Rajasthan Authority for Advance Ruling rejects contention that the money deposited is not a lease premium but a security deposit. Makes it clear that lease premium deposited by the applicant is a consideration towards leasing services supplied by RLDA
The Rajasthan Authority for Advance Ruling has ruled that leasing services provided under a lease agreement entered into for 99 years between Rail Land development Authority (RLDA) and a special purpose vehicle for residential and commercial development is not exempted from GST.
The issue to be decided by the state AAR was to do with whether the lease agreement signed between the lessee and RLDA for a period of 99 years is exempt from levy of GST.
The case concerned a lease agreement signed between RLDA and Hazari Bagh Builders Pvt Ltd Ajmer who had submitted the bids for a plot at Rs 15.98 crore lease premium and another plot at Rs 31.90 crore lease premium.
The two parties had entered into a lease agreement on Nov 8, 2019 for 99 years for a land measuring 7337 hectare for residential development.
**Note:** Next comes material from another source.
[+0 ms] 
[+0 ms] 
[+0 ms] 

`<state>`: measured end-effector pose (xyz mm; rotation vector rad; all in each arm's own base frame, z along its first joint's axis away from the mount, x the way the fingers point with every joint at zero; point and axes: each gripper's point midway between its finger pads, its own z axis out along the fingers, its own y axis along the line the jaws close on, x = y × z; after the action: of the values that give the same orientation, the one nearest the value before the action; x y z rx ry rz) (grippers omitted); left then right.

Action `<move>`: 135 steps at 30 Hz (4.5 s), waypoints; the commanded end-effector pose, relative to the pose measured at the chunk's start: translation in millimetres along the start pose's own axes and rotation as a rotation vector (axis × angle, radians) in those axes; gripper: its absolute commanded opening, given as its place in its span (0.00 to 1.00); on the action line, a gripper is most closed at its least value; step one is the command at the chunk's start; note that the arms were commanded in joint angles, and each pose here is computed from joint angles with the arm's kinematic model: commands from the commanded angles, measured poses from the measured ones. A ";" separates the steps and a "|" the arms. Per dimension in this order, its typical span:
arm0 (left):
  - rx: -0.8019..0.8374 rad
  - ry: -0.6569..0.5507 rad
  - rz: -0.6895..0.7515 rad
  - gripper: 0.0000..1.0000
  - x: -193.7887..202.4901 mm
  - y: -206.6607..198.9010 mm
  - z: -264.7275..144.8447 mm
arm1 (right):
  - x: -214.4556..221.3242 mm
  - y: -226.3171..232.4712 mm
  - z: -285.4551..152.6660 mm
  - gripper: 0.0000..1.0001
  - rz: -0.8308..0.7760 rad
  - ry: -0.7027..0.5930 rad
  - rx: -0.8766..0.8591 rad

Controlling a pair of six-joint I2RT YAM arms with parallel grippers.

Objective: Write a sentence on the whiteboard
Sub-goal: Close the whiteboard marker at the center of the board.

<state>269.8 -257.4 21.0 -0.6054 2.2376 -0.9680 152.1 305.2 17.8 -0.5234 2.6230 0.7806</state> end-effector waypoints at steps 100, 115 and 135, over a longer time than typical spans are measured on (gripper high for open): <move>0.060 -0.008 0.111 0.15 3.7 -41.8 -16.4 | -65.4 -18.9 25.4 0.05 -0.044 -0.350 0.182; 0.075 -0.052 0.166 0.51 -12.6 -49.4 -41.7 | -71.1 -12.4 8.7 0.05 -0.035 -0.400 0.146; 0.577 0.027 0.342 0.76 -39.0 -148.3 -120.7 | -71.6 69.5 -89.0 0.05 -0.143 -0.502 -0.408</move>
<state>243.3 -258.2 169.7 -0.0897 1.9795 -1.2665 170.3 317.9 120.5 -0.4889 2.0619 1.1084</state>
The company had paid an amount of 15.8 crore as first installment of lease premium during February 2019 to the RLDA.
The financial bid submitted by the applicant firm for both the plots had mentioned that the applicable taxes, duty, GST if any, shall have to be paid in addition to the quoted or offered rates of the lease premium and annual lease rent.
The company also paid an amount before entering into the lease agreement as security deposit. This amount was neither an advance nor a lease premium but a security and if the lease agreement is not entered then as per clause 26 of the agreement such amount is refundable in full.
The AAR rejected the applicant’s contention that the amount of around Rs 15.98 crore deposited as first installment of lease premium in the February, 2019 is not a lease premium but only a security deposit and stated that security of contract was ensured when the letter of acceptance (LOA) was signed with the RLDA.
It also observed that since the applicant is registered under GST, it is liable to pay GST under reverse charge mechanism and in terms of Section 13(3), payment is due when the said amount is either shown in books of account of recipient or 60 days post invoicing of said amount made by supplier, which-ever is earlier.
“The contention that the money deposited is not a lease premium but a security deposit is not rational and tenable. …lease premium deposited by the applicant is a consideration towards leasing services supplied by RLDA to the applicant and thus liable to GST,” the order noted.
It also held that the RLDA, a statutory government authority is into the business of leasing parcels of land which is for commercial function and that the said service attracts a GST at the rate of 18 percent.
It notes that RLDA is not awarding industrial plots or plots for development of infrastructure for financial business to applicant but only a portion of land over which some residential infrastructures are meant to be built.
“In the background of its function, especially of generating revenue, RLDA is leasing the parcels of land and thus it is a rental or leasing service of land for commercial function. In a way, clear from facts that RLDA is supplying rental or leasing services involving own land,” it said.
RLDA being the statutory authority of government of India is providing services by way of renting of immovable property to a registered person and renting of immovable property includes leasing also, therefore, the said services are falling under the purview of Reverse Charge Mechanism (RCM). The applicant being the recipient of service of leasing or renting of immovable property is liable to pay GST under RCM, the order said.
Besides the amount of lease premium to be paid for both the plots, the applicant would also have to deposit an annual lease rent of Rs 2 lakh for both the plots to be revised upwards by 15 percent every three years, the order said.“Taxability of long-term lease or 99 years lease has been a matter of perennial litigation, as the same is considered by some as being akin to sale of immovable property not liable to indirect taxes. On the other hand, GST law simply covers all leases irrespective of the duration.” said Harpreet Singh, partner, KPMG.